Grass Roots

Some roots penetrate deeper than others, but they all are tightly connected to one another

Some roots penetrate deeper than others, but they all are tightly connected to one another

An hour ago I tweeted that it was time to go outside and plant some flowers for the bees and for the beauty of my garden. Turns out I spent more than half an hour pulling up grass in order to ready the spot where I want the flowers.

How large a space was that? about a square foot.
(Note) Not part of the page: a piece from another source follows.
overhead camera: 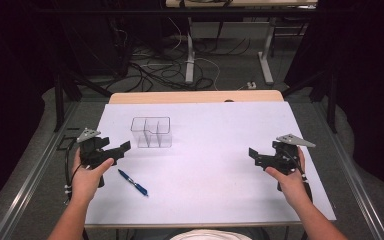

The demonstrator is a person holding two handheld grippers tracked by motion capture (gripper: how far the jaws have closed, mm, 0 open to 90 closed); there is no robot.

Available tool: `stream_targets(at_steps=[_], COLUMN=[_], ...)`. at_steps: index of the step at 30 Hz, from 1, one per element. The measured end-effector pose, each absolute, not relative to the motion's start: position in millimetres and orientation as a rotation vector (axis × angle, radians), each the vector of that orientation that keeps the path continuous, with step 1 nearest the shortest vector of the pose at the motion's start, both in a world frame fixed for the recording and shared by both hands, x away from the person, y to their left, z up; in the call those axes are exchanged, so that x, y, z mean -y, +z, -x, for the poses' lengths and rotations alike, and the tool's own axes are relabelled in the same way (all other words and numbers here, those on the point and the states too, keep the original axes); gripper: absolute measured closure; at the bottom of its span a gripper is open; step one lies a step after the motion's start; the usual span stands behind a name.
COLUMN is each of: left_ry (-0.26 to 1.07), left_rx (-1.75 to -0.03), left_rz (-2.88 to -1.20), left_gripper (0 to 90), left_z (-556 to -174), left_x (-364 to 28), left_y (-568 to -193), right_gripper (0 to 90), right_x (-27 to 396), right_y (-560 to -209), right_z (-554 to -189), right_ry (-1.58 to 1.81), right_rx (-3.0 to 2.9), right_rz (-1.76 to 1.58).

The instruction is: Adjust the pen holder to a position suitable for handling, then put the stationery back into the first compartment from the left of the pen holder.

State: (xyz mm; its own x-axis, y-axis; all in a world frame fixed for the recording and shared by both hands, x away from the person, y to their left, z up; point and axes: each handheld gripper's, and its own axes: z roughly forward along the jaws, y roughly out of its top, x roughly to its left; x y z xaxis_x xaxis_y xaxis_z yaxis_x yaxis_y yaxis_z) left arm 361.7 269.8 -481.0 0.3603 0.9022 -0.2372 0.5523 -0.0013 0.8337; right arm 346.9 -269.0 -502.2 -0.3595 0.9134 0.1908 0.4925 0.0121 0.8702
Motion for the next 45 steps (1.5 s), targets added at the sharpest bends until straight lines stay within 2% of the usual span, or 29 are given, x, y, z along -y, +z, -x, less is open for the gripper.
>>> stream_targets(at_steps=[11, 22, 32, 36, 38, 42, 45], left_ry=[0.48, 0.497, 0.527, 0.525, 0.524, 0.525, 0.526], left_rx=[-1.277, -1.26, -1.25, -1.25, -1.252, -1.252, -1.251], left_rz=[-1.632, -1.62, -1.62, -1.623, -1.623, -1.622, -1.62], left_gripper=[0.2, 0.2, 0.2, 0.2, 0.2, 0.2, 0.2], left_z=[-361.1, -360.2, -359.4, -359.5, -359.4, -359.4, -359.4], left_x=[-267.8, -267.0, -265.6, -266.1, -266.1, -266.1, -266.3], left_y=[-480.8, -483.1, -483.1, -483.7, -483.9, -483.9, -483.7], right_gripper=[0.0, 0.0, 2.9, 15.9, 15.7, 22.5, 23.4], right_x=[202.8, 136.1, 93.8, 81.0, 75.2, 64.1, 54.9], right_y=[-500.5, -508.1, -507.5, -505.7, -505.6, -505.0, -506.3], right_z=[-350.1, -355.0, -358.2, -356.6, -356.6, -356.0, -355.6], right_ry=[1.285, 1.311, 1.281, 1.226, 1.242, 1.247, 1.258], right_rx=[-2.06, -2.161, -2.223, -2.234, -2.241, -2.247, -2.266], right_rz=[-1.236, -1.057, -0.995, -1.037, -1.042, -1.047, -1.051])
Yup, grass roots resist being separated from each other and dislodged.

I began to wonder if the term, “grass roots”, which used to be used for tightly bound groups of people has the same kind of meaning today that it had when our food was grown by family farmers and a community knew the farmer who grew their food.
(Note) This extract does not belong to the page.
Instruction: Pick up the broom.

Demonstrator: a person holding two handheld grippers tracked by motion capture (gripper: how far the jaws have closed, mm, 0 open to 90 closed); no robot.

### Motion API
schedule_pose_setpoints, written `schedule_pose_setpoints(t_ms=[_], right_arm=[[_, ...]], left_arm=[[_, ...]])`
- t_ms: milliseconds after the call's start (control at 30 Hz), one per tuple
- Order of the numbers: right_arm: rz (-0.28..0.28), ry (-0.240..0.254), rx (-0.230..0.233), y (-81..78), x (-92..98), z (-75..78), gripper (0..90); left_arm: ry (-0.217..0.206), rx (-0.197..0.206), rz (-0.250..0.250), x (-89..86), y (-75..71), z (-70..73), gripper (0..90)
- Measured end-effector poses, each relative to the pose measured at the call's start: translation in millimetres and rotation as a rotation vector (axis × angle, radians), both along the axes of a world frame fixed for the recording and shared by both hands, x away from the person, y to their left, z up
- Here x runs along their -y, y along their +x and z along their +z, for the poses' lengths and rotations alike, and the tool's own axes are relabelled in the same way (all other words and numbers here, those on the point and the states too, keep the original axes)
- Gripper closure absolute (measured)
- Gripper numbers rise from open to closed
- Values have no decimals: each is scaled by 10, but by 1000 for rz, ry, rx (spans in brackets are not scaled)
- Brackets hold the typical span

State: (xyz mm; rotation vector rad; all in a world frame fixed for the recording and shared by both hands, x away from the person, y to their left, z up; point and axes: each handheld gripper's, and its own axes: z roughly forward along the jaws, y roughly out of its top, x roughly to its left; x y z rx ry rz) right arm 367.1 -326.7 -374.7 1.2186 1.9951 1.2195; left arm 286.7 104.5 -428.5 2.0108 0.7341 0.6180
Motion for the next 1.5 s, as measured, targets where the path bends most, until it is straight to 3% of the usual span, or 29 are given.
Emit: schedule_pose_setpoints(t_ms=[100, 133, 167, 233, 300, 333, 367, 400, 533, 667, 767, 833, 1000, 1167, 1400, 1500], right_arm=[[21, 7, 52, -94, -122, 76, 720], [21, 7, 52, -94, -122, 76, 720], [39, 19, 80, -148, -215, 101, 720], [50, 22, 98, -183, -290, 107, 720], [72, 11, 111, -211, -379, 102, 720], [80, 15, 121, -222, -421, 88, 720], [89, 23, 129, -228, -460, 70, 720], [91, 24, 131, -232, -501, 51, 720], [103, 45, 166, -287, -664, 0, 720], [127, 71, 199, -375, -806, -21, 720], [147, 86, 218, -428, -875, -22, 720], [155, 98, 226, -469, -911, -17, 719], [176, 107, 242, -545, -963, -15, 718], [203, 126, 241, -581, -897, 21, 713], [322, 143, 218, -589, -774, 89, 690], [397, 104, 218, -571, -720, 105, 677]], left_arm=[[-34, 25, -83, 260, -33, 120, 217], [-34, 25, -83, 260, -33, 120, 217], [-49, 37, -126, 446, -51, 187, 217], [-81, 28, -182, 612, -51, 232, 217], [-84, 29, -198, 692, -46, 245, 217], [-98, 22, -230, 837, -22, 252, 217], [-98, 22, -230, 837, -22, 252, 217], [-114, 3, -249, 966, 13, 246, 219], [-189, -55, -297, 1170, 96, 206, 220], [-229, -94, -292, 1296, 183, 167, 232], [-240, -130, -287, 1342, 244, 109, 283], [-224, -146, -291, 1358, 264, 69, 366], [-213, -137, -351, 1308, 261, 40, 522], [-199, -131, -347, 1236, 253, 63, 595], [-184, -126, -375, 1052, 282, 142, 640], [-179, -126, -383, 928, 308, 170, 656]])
I wonder if today when Monsanto and Agri-corps have supplanted family farms, if there is a place for the term grass roots in our daily lives, the way there used to be, especially in politics: years ago a candidate was said to have “grass roots” support.

To get an idea of the prominence of the term today, I did a google search. The first page of results gave me a couple of Wiki instances, a movie, a yoga studio, and these:

  • Grassroots football in England: abuse, death threats 

    The Guardian –

    Jan 2014
    Andy Hunter: Steve Geoghegan, who offered Rhys Jones a lift home on the night he was shot dead, is only one of 100000 people who have walked away from grassroots football since …
  • How a Grassroots Rebellion Won the Nation’s 

    Mother Jones –

    Apr 2012
    Across the country grassroots activists were defeating plans to build coal-fired power plants, the source of a quarter of America’s greenhouse gas emissions. The movement’s center of …
  • The Nation –

    Oct 2013
    The Grassroots Battle Against Big Oil. Activists in Texas are connecting the fight against the Keystone pipeline with the struggle for environmental justice. Wen Stephenson. October 8 …

That’s reassuring. Happiness!

I had feared that our grassroots connections had been killed by politically motivated religious fervor acting as a “herbicide” to exclude members not adhering to a particular belief system. In large part, this is a tactic used by elites to separate us from other Americans we might support and join together with, which would endanger the power of the elite. A particularly clear description of this is provided in Don Mashak’s, How the Ruling Class Elite Beat the Bell Curve.